====== Material for this exercise ======

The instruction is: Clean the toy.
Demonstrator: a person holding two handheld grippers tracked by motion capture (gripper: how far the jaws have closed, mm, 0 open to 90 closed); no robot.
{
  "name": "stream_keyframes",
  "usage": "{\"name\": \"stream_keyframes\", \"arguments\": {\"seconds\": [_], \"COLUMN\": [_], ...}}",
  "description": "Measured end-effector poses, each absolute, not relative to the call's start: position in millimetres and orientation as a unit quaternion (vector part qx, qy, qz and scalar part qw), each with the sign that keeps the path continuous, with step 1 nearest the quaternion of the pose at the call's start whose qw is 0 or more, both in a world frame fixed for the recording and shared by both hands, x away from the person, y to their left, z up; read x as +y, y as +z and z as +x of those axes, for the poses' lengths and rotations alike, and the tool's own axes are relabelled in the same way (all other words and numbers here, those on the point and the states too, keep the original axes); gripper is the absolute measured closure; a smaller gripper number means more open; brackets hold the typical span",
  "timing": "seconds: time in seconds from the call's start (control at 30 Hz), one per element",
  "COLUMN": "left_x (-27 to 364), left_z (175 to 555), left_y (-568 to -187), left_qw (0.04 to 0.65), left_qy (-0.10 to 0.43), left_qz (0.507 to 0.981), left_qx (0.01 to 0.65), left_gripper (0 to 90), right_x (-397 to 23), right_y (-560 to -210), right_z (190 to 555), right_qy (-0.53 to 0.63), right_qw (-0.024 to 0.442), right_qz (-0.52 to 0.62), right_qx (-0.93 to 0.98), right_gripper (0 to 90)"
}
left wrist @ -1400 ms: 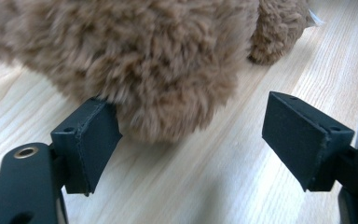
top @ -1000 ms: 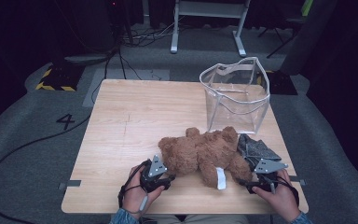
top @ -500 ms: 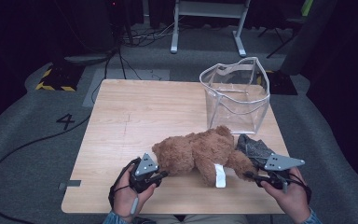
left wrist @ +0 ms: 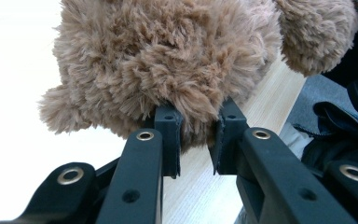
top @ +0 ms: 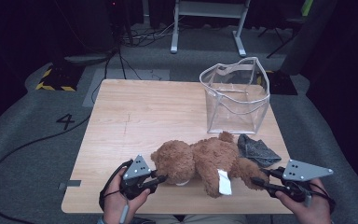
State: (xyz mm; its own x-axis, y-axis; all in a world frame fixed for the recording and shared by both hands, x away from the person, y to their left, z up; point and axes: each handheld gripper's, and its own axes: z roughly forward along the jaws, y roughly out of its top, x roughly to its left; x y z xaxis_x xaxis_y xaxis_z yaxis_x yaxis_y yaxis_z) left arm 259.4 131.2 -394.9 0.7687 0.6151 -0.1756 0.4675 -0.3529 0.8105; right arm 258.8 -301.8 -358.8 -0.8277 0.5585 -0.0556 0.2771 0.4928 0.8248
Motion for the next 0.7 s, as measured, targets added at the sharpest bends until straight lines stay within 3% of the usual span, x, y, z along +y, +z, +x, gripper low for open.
{"name": "stream_keyframes", "arguments": {"seconds": [0.17, 0.4, 0.7], "left_x": [137.0, 131.8, 132.1], "left_z": [268.4, 292.9, 315.5], "left_y": [-405.4, -439.3, -463.3], "left_qw": [0.464, 0.441, 0.441], "left_qy": [0.073, 0.089, 0.081], "left_qz": [0.811, 0.810, 0.796], "left_qx": [0.348, 0.376, 0.406], "left_gripper": [75.3, 73.7, 74.1], "right_x": [-302.0, -299.4, -299.3], "right_y": [-362.3, -396.6, -425.8], "right_z": [263.5, 296.6, 342.4], "right_qy": [0.455, 0.450, 0.450], "right_qw": [0.156, 0.161, 0.206], "right_qz": [0.252, 0.268, 0.297], "right_qx": [0.840, 0.837, 0.817], "right_gripper": [66.5, 62.9, 44.6]}}
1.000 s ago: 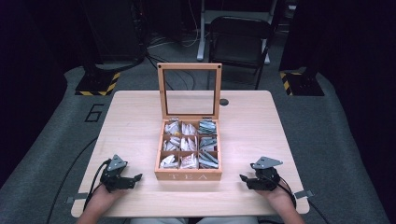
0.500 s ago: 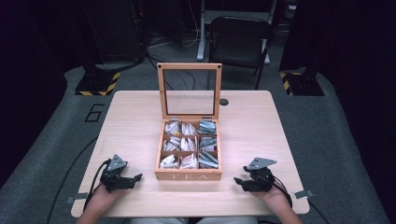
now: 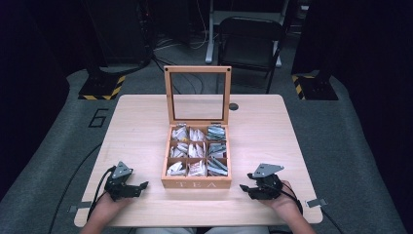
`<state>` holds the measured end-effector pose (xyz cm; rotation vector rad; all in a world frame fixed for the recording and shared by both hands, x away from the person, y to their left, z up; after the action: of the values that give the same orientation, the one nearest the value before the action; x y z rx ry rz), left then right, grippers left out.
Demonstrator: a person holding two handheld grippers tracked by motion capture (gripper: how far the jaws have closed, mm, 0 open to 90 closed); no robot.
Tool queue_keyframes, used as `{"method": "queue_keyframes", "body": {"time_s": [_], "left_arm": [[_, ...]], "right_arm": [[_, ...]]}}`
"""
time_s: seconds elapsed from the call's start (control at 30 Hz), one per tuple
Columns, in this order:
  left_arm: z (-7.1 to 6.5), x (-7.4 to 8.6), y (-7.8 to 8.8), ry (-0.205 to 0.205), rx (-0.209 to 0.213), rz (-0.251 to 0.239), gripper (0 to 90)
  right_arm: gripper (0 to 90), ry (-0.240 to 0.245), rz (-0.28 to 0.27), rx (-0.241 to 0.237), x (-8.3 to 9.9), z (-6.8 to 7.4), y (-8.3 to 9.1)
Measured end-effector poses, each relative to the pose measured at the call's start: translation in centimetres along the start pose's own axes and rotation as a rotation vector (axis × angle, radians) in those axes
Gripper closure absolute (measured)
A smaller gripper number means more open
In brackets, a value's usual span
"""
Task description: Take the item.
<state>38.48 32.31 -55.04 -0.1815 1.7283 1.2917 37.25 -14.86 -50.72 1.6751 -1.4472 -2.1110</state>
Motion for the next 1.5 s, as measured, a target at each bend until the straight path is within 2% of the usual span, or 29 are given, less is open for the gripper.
{"method": "queue_keyframes", "body": {"time_s": [0.03, 0.07, 0.1, 0.2, 0.27, 0.3, 0.4, 0.43, 0.6, 0.63, 0.87, 1.5], "left_arm": [[0.0, 0.0, 0.0, 0.000, 0.000, 0.000, 13.8], [0.0, 0.0, 0.0, 0.000, 0.000, 0.000, 13.9], [0.0, 0.0, 0.0, 0.000, -0.001, 0.000, 13.9], [0.0, 0.0, 0.0, 0.001, 0.001, 0.000, 13.9], [0.0, 0.0, 0.0, 0.000, -0.001, 0.000, 13.9], [0.0, 0.0, 0.0, 0.000, -0.001, 0.000, 13.8], [0.0, 0.0, 0.0, -0.001, 0.000, 0.001, 13.8], [0.0, 0.0, 0.0, -0.001, 0.001, 0.001, 13.8], [0.0, 0.0, 0.0, 0.001, -0.001, 0.000, 13.8], [0.0, 0.0, 0.0, -0.001, -0.001, 0.001, 13.9], [0.0, 0.0, 0.0, 0.000, -0.001, 0.000, 13.8], [0.0, 0.0, 0.0, 0.001, 0.001, 0.000, 13.9]], "right_arm": [[44.5, 0.009, 0.004, -0.002, -0.2, 0.0, 0.1], [40.9, -0.010, 0.008, -0.006, -0.6, 0.0, 0.2], [40.9, -0.021, 0.001, -0.002, -0.8, 0.1, 0.2], [39.9, -0.011, -0.008, 0.004, -1.2, 0.0, 0.3], [40.0, -0.013, -0.021, 0.015, -1.5, 0.0, 0.5], [40.5, -0.038, -0.047, 0.012, -1.7, 0.0, 0.5], [40.8, -0.050, -0.065, 0.010, -1.9, -0.1, 0.5], [41.0, -0.069, -0.082, 0.019, -2.1, -0.1, 0.4], [41.0, -0.074, -0.098, 0.042, -2.5, -0.2, 0.3], [40.8, -0.091, -0.117, 0.059, -2.8, -0.3, 0.3], [40.9, -0.126, -0.147, 0.043, -3.8, -0.4, 0.4], [41.1, -0.089, -0.201, 0.042, -7.5, -1.2, 1.5]]}}
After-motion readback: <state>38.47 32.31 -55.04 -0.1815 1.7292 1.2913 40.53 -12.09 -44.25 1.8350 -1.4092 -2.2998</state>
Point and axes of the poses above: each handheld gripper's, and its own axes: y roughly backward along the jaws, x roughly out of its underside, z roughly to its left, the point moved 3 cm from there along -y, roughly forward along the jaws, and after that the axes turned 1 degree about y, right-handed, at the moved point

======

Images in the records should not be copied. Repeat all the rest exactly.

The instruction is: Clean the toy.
Demonstrator: a person holding two handheld grippers tracked by motion capture (gripper: how far the jaws have closed, mm, 0 open to 90 closed); no robot.
{
  "name": "stream_keyframes",
  "usage": "{\"name\": \"stream_keyframes\", \"arguments\": {\"seconds\": [_], \"COLUMN\": [_], ...}}",
  "description": "Measured end-effector poses, each absolute, not relative to the call's start: position in millimetres and orientation as a unit quaternion (vector part qx, qy, qz and scalar part qw), each with the sign that keeps the path continuous, with step 1 nearest the quaternion of the pose at the call's start whose qw is 0 or more, both in a world frame fixed for the recording and shared by both hands, x away from the person, y to their left, z up; read x as +y, y as +z and z as +x of those axes, for the poses' lengths and rotations alike, and the tool's own axes are relabelled in the same way (all other words and numbers here, those on the point and the states too, keep the original axes); gripper is the absolute measured closure; a smaller gripper number means more open; brackets hold the typical span",
  "timing": "seconds: time in seconds from the call's start (control at 30 Hz), one per element",
  "COLUMN": "left_x (-27 to 364), left_z (175 to 555), left_y (-568 to -187), left_qw (0.04 to 0.65), left_qy (-0.10 to 0.43), left_qz (0.507 to 0.981), left_qx (0.01 to 0.65), left_gripper (0 to 90), right_x (-397 to 23), right_y (-560 to -210), right_z (190 to 555), right_qy (-0.53 to 0.63), right_qw (-0.024 to 0.442), right_qz (-0.52 to 0.62), right_qx (-0.93 to 0.98), right_gripper (0 to 90)"
}
left wrist @ -1400 ms: 
top @ -1000 ms: 
top @ -500 ms: 
left wrist @ +0 ms: 
top @ +0 ms: 
State: (xyz mm; its own x-axis, y-axis; all in a world frame fixed for the recording and shared by both hands, x away from the person, y to their left, z up; point and axes: each handheld gripper's, and its own axes: z roughly forward along the jaws, y roughly out of its top, x roughly to its left; x y z xaxis_x xaxis_y xaxis_z yaxis_x yaxis_y yaxis_z) left arm 259.4 131.2 -394.9 0.7687 0.6151 -0.1756 0.4675 -0.3529 0.8105; right arm 258.8 -301.8 -358.8 -0.8277 0.5585 -0.0556 0.2771 0.4928 0.8248
Motion for the next 0.7 s, as measured, targets added at the sharpest bends until straight lines stay within 3% of the usual span, x, y, z along +y, +z, +x, gripper low for open.
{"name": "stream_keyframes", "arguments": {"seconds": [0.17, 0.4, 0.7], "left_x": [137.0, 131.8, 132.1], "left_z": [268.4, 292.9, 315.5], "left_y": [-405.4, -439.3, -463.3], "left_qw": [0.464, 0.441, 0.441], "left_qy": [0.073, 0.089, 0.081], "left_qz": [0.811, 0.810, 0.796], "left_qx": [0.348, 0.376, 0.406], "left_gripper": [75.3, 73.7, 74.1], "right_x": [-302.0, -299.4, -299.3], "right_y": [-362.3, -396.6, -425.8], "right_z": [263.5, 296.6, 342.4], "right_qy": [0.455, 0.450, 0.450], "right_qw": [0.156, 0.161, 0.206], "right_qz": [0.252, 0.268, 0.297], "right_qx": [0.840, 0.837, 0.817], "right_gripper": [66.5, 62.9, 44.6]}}
1.000 s ago: 
0.500 s ago: 
now: 
`<state>` holds the measured end-effector pose (xyz cm; rotation vector rad; all in a world frame fixed for the recording and shared by both hands, x away from the person, y to their left, z up; after the action: of the values that give the same orientation, the one nearest the value before the action; x y z rx ry rz), left then right, grippers left out.
Demonstrator: a person holding two handheld grippers tracked by motion capture (gripper: how far the jaws have closed, mm, 0 open to 90 closed); no robot.
Tool queue_keyframes, used as `{"method": "queue_keyframes", "body": {"time_s": [_], "left_arm": [[_, ...]], "right_arm": [[_, ...]]}}`
"""
time_s: seconds elapsed from the call's start (control at 30 Hz), one per tuple
Columns, in this order:
  left_arm: z (-7.1 to 6.5), x (-7.4 to 8.6), y (-7.8 to 8.8), ry (-0.205 to 0.205), rx (-0.209 to 0.213), rz (-0.251 to 0.239), gripper (0 to 90)
  right_arm: gripper (0 to 90), ry (-0.240 to 0.245), rz (-0.28 to 0.27), rx (-0.241 to 0.237), x (-8.3 to 9.9), z (-6.8 to 7.4), y (-8.3 to 9.1)
Measured end-effector poses, each relative to the pose measured at the call's start: translation in centimetres along the start pose's own axes and rotation as a rotation vector (axis × angle, radians) in those axes
Gripper closure absolute (measured)
A smaller gripper number means more open
In brackets, a value's usual span
"""
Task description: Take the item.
<state>38.48 32.31 -55.04 -0.1815 1.7283 1.2917 37.25 -14.86 -50.72 1.6751 -1.4472 -2.1110</state>
Motion for the next 1.5 s, as measured, a target at each bend until the straight path is within 2% of the usual span, or 29 are given, less is open for the gripper.
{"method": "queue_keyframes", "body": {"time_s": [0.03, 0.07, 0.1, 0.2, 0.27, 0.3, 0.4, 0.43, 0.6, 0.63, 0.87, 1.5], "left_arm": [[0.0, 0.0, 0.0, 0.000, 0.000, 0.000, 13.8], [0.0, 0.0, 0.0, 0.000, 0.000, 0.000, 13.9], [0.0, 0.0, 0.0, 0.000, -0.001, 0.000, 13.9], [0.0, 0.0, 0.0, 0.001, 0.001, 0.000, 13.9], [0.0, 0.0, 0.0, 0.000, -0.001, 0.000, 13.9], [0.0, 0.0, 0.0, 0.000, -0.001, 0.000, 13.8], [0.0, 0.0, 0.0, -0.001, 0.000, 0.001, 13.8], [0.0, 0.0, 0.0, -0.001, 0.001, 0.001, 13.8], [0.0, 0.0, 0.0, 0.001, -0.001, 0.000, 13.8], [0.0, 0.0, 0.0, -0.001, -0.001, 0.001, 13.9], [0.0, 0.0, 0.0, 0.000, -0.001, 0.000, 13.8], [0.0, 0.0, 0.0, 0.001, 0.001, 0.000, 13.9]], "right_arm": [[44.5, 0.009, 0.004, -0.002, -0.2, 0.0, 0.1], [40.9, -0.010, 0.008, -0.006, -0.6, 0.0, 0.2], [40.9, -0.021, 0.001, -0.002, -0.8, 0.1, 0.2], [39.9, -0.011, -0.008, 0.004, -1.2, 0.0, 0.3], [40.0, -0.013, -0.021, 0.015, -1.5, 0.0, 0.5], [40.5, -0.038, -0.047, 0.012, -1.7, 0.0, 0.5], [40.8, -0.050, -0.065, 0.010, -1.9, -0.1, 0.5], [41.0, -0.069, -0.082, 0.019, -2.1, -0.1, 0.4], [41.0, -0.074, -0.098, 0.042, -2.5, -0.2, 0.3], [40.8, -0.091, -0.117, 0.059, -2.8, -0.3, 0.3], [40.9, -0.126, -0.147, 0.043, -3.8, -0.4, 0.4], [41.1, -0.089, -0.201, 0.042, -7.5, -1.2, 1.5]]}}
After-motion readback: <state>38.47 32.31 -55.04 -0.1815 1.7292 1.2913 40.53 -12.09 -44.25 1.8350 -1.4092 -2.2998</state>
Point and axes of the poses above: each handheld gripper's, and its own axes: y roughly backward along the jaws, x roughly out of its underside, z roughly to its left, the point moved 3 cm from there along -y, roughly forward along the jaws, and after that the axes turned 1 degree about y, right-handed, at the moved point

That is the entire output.